Охота, рыбная ловля, торговля составляют дело мужчин, если не считать их основного занятия – пить пальмовое вино или кукурузное пиво и напиваться, насколько возможно. Надо заметить, что чем ближе негр к центру цивилизации, тем милее это занятие для его сердца.
Работа с иголкой также относится к занятиям мужчин, и только им принадлежит привилегия носить одежду. И там, где женщина обычно облачена в костюм африканской Евы, мужчина хоть во что-нибудь да одет. Единственное, что, кажется, как-то уравнивает оба пола, но что, по моему мнению, является недостаточной компенсацией, так это их общее право курить трубку; и те и другие им злоупотребляют.
У женщины есть еще одно платоническое утешение – на рынке рабов ее продажная цена выше цены мужчины. Услуги, которая она может оказать как труженица, дают ей преимущество, и в то время как мужчина продается за ткань, порох, стеклянные украшения или латунные прутья стоимостью сто франков, за нее платят – в зависимости от возраста, силы и в некоторой степени от красоты – где-то от ста пятидесяти до трехсот франков.
Хотя Салический закон[620]620
Законоположение салических франков, лишавшее женщин права наследования имущества. В 1316 г. эта норма была использована как основа закона о престолонаследии Французского королевства, санкционировавшего принцип передачи короны только по мужской линии (агнатический принцип).
[Закрыть] – европейского происхождения, тем не менее довольно редко можно встретить в Африке племя, власть в котором принадлежит женщине. Однако я знаю нескольких женщин, которые сумели возвыситься благодаря своему умственному превосходству и настоящим мужским качествам, и должен добавить, что они в большинстве случаев управляют весьма успешно. Когда мне приходилось обращаться к ним, я находил, что им гораздо более доступны чувства жалости и человечности, и я считаю серьезной помехой для дела цивилизации то, что в Центральной Африке так мало женщин-правительниц.
Тем не менее, дамы, несмотря на эти печальные социальные условия, некоторые аспекты которых я кратко обозначил, африканские женщины при всей своей обездоленной жизни даже и не помышляют сбросить ярмо; они принимают эту рабскую долю как должное, настолько велика сила традиции и обычаев, настолько, так сказать, укоренилась, переходя от матери к дочери, привычка к рабской покорности.
В этом плане цивилизации предстоит очень большая работа. Я не хочу опровергать теории, которые проповедуют политическое равенство и свободу для женщины, но, может быть, те, кто занимается этими вопросами, сделали бы доброе дело, если, прежде чем требовать для европейских женщин права участвовать в голосовании и выборах, сначала подумали бы о том, чтобы добиться для их черных сестер хотя бы небольшой толики той свободы, которой им так недостает.
К сожалению, у нас больше кабинетных теоретиков, чем теоретиков с опытом путешественников.
Несмотря на это, я надеюсь, что можно, потратив немало времени и терпения, улучшить судьбу африканских женщин-париев.

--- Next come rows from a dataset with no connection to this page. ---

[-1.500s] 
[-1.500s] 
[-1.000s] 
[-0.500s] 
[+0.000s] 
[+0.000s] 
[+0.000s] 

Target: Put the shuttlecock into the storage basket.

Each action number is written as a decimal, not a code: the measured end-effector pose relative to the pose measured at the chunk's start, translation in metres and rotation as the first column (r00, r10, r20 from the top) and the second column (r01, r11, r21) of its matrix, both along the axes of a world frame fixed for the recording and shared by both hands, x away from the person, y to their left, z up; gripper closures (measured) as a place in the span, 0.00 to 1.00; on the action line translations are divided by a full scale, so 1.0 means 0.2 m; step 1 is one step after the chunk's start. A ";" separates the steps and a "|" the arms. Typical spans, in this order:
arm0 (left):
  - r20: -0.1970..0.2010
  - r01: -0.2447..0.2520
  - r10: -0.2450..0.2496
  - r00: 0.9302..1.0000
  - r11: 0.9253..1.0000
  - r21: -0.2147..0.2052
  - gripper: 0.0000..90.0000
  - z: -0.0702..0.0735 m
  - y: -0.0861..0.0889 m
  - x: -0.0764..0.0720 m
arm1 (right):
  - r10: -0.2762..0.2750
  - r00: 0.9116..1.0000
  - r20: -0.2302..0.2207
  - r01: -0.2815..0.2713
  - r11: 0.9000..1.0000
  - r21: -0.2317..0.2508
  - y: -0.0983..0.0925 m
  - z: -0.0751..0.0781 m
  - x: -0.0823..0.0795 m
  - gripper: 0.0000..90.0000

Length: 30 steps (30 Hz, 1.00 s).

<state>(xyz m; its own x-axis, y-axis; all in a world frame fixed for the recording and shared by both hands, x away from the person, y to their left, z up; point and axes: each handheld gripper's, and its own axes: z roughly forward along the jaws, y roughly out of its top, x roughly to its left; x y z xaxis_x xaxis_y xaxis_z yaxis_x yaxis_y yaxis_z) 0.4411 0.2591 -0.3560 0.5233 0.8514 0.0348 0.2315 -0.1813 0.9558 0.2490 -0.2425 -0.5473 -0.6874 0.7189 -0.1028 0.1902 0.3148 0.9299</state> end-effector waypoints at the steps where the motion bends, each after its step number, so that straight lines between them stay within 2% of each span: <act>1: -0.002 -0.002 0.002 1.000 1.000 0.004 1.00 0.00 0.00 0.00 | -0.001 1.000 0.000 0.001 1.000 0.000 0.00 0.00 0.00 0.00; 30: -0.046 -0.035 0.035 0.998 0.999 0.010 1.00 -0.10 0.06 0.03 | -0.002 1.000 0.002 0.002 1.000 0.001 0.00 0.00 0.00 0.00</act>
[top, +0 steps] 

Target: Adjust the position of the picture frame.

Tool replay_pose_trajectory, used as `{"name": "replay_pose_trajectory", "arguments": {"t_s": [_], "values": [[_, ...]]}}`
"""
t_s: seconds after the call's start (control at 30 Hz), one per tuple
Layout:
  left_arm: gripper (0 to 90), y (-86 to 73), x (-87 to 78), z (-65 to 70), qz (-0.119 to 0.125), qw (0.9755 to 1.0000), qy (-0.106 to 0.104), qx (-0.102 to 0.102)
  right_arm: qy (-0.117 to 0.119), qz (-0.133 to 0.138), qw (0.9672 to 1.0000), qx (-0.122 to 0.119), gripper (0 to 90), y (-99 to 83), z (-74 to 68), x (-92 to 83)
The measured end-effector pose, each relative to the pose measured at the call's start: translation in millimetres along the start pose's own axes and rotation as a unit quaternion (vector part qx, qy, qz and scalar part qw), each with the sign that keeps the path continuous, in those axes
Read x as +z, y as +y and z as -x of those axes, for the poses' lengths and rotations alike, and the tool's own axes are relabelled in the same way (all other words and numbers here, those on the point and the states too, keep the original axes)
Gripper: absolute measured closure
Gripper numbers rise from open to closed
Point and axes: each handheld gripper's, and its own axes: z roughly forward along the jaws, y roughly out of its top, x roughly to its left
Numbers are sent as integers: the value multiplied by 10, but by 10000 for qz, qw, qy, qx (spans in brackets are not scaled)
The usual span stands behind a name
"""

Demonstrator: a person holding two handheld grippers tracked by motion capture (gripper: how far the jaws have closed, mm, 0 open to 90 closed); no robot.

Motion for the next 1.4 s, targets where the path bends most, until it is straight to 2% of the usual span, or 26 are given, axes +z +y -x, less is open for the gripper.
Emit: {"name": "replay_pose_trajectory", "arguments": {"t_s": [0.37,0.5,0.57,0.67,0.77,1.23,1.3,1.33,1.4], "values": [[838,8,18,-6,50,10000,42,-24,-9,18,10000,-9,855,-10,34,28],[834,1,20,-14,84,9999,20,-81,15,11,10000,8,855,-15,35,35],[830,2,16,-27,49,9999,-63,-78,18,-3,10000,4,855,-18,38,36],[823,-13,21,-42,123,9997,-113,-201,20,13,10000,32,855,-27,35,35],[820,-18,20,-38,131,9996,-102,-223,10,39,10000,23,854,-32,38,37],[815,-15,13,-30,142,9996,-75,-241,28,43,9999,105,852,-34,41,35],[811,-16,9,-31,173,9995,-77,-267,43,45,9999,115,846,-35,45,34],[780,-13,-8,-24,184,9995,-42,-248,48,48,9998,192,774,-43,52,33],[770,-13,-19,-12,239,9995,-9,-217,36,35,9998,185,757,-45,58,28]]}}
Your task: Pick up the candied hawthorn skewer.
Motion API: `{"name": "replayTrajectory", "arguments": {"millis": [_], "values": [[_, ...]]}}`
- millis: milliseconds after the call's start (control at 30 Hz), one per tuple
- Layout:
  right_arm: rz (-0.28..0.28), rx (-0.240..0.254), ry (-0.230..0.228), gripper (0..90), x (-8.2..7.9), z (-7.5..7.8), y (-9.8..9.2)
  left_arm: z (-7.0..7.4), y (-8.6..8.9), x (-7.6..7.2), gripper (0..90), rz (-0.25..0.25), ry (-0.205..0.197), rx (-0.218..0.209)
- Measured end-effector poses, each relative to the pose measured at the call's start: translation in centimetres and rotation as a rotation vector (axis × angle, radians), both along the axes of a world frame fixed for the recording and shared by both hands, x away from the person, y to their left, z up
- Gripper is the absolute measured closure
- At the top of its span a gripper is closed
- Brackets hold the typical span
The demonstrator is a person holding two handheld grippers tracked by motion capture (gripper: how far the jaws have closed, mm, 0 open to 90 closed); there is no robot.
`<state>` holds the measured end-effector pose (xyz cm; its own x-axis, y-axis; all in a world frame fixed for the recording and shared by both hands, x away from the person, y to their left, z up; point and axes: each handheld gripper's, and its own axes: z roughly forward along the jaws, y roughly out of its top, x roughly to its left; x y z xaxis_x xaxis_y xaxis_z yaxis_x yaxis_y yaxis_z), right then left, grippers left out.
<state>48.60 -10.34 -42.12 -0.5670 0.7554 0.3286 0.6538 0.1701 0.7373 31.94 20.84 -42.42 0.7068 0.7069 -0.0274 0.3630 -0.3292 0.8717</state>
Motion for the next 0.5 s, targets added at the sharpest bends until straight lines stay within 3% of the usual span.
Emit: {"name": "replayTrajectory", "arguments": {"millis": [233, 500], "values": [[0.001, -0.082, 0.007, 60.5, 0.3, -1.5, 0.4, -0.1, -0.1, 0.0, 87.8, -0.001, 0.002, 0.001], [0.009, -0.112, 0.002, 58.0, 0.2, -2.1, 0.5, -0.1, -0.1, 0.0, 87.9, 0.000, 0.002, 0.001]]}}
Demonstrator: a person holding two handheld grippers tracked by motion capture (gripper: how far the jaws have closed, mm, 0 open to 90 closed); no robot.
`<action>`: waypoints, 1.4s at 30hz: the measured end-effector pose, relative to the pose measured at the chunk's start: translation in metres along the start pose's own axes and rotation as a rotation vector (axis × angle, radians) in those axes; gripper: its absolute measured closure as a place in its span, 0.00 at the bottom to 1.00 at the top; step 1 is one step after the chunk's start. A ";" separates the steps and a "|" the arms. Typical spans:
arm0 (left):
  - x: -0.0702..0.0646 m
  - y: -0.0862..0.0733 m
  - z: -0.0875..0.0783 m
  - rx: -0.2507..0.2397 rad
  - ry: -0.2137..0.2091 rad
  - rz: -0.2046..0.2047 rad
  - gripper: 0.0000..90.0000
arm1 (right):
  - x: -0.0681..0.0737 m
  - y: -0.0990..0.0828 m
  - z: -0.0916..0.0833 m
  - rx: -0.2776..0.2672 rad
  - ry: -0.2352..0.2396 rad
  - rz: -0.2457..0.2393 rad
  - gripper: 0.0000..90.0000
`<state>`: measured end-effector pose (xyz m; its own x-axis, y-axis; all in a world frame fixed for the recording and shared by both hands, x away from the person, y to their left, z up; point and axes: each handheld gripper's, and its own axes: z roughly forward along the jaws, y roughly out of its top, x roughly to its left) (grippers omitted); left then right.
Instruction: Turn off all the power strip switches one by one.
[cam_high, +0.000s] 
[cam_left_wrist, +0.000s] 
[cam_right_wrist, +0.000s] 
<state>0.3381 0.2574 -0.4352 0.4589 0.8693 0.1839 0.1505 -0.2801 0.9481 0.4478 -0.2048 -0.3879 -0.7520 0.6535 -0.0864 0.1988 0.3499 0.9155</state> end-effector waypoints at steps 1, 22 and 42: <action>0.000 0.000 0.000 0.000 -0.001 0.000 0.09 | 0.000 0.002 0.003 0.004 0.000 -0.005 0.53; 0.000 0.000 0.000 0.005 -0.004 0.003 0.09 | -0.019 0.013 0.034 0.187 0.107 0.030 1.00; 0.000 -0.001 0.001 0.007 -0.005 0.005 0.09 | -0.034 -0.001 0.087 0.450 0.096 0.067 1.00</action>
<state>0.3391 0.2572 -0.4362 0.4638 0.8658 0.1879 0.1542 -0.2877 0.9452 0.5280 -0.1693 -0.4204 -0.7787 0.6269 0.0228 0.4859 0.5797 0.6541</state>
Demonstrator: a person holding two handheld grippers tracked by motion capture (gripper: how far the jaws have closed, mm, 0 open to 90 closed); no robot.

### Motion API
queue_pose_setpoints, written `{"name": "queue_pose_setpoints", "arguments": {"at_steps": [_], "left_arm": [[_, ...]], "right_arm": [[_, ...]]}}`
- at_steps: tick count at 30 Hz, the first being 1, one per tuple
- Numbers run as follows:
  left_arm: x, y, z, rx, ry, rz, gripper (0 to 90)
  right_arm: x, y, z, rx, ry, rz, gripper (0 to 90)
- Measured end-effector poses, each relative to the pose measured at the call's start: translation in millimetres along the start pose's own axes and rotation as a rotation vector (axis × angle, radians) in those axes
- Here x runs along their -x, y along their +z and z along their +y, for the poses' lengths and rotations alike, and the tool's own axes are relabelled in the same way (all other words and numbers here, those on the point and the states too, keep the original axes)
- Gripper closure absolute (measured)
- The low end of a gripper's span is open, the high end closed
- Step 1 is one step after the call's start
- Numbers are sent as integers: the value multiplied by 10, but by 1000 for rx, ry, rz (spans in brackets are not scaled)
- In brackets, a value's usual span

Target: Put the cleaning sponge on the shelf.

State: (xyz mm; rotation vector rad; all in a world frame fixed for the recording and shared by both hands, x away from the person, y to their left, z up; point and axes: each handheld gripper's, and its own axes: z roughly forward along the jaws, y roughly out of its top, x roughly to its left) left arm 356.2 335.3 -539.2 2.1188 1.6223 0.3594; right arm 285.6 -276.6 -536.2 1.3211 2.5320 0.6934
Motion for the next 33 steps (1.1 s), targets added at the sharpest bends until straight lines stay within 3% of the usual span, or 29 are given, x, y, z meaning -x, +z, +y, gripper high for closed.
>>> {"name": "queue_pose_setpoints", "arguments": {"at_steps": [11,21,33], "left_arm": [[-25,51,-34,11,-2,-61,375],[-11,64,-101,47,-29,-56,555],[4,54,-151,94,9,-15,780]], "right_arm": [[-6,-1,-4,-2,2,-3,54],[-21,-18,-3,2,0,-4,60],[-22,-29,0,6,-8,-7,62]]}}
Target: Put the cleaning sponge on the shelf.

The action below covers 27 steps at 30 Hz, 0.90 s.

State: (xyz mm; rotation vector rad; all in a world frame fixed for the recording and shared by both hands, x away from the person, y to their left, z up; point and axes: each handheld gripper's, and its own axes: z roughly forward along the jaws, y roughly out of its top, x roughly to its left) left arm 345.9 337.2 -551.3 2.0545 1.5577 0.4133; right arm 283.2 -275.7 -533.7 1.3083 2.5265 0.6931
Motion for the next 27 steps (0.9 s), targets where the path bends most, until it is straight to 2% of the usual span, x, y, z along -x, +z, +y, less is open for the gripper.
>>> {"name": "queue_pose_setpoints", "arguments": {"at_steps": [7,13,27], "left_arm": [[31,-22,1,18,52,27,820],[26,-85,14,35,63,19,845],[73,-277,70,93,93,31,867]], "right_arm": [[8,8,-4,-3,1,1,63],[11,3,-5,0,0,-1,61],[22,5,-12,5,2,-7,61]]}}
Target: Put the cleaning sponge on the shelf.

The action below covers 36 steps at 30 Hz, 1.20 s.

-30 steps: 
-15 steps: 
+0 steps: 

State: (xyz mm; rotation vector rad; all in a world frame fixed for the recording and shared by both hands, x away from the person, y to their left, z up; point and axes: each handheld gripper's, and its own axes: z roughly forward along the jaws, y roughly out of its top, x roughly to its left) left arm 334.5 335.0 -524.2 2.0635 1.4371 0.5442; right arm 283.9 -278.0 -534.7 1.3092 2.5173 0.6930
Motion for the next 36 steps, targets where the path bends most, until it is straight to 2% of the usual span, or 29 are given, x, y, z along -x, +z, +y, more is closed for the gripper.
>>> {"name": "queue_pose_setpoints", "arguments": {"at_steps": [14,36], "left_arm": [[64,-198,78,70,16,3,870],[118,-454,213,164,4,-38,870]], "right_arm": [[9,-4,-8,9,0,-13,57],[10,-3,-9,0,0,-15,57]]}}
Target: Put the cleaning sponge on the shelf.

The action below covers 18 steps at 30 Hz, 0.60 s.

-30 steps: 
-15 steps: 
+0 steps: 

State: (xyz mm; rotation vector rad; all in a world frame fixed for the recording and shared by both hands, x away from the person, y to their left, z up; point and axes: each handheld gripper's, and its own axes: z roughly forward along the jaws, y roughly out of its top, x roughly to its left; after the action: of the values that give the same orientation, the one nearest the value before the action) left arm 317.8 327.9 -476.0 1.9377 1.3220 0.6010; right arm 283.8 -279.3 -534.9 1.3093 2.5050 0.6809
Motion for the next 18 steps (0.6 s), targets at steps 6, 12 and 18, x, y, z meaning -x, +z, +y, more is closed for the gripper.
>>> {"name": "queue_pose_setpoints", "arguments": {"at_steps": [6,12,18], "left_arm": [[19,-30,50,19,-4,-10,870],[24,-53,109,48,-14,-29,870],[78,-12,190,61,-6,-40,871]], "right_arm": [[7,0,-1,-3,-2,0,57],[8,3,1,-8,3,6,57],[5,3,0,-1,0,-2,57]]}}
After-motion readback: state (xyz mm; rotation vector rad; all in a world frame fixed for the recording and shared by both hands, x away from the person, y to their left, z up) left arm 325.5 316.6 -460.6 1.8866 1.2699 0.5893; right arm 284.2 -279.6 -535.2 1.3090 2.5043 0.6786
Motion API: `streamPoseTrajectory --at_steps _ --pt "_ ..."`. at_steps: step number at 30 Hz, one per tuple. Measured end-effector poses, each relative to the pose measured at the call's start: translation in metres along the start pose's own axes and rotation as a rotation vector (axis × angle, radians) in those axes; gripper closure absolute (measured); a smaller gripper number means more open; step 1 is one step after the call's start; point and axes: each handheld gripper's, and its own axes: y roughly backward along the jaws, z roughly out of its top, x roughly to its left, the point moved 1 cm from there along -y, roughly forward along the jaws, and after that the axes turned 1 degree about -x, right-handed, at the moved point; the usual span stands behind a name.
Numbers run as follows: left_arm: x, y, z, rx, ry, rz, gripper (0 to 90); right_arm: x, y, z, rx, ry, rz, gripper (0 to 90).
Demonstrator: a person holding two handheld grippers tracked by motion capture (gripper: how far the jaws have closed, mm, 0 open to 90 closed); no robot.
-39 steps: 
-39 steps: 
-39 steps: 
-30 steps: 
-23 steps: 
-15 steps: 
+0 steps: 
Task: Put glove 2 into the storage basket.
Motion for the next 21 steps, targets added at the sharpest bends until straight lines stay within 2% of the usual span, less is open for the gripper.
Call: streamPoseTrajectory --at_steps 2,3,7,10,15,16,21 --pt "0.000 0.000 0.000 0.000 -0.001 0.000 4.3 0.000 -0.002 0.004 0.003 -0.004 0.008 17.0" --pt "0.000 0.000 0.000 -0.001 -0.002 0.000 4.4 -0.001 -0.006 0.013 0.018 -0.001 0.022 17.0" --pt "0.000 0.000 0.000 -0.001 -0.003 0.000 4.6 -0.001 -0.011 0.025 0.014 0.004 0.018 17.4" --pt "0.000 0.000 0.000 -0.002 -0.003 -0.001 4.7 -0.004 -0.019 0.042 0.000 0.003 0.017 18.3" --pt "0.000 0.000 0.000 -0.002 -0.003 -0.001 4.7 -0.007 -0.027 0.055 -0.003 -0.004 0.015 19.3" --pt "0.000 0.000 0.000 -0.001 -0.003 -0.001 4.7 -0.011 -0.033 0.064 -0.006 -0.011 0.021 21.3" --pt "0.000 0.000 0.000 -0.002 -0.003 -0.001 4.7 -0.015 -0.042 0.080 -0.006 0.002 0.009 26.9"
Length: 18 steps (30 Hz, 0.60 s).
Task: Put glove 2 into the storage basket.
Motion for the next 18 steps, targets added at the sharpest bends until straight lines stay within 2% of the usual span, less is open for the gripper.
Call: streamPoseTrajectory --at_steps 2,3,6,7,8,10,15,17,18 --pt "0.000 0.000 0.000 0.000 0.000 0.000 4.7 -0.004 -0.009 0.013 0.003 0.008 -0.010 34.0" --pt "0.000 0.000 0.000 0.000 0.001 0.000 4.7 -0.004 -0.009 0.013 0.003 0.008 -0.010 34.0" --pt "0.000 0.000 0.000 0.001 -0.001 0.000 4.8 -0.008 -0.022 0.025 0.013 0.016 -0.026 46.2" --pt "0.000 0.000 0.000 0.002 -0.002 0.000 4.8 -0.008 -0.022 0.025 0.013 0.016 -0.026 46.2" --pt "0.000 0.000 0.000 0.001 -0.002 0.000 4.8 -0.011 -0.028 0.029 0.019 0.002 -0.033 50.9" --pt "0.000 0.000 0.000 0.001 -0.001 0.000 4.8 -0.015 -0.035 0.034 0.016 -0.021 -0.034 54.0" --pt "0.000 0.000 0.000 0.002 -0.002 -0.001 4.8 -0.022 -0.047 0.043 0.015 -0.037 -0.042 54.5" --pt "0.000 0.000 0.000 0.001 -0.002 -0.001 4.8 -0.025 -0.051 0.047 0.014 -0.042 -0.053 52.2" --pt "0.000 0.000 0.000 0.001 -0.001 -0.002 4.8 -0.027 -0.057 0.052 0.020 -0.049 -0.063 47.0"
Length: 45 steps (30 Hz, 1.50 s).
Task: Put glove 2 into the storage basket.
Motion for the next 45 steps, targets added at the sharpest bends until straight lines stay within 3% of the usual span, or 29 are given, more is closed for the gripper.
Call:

Вероятно, прогресс когда-нибудь дойдет до того, что сможет морально смягчить их несчастья и исправить их физические недостатки; что приводит меня в отчаяние, так это невозможность дать этим обездоленным ум, которого им недостает, сердце, которое они забыли приобрести, всю ту привлекательность и все то очарование, которыми европейские женщины обладают по праву рождения и которые заставляют мужчин инстинктивно склоняться перед ними.
Господа, я завершаю отступление, едва наметив тему; мне необходимо это сделать. Чтобы серьезно осветить эти вопросы, нужна целая книга, и, вероятно, ее будет интересно прочесть.
Я оставил вас в Браззавиле и теперь снова возвращаюсь туда, чтобы добраться с вами как можно скорее до конца моего путешествия.
Собственно говоря, Браззавиль – не город и не деревня; так же как Леопольдвиль и все европейские населенные пункты во внутренних областях, каковы бы ни были их размеры, это станция.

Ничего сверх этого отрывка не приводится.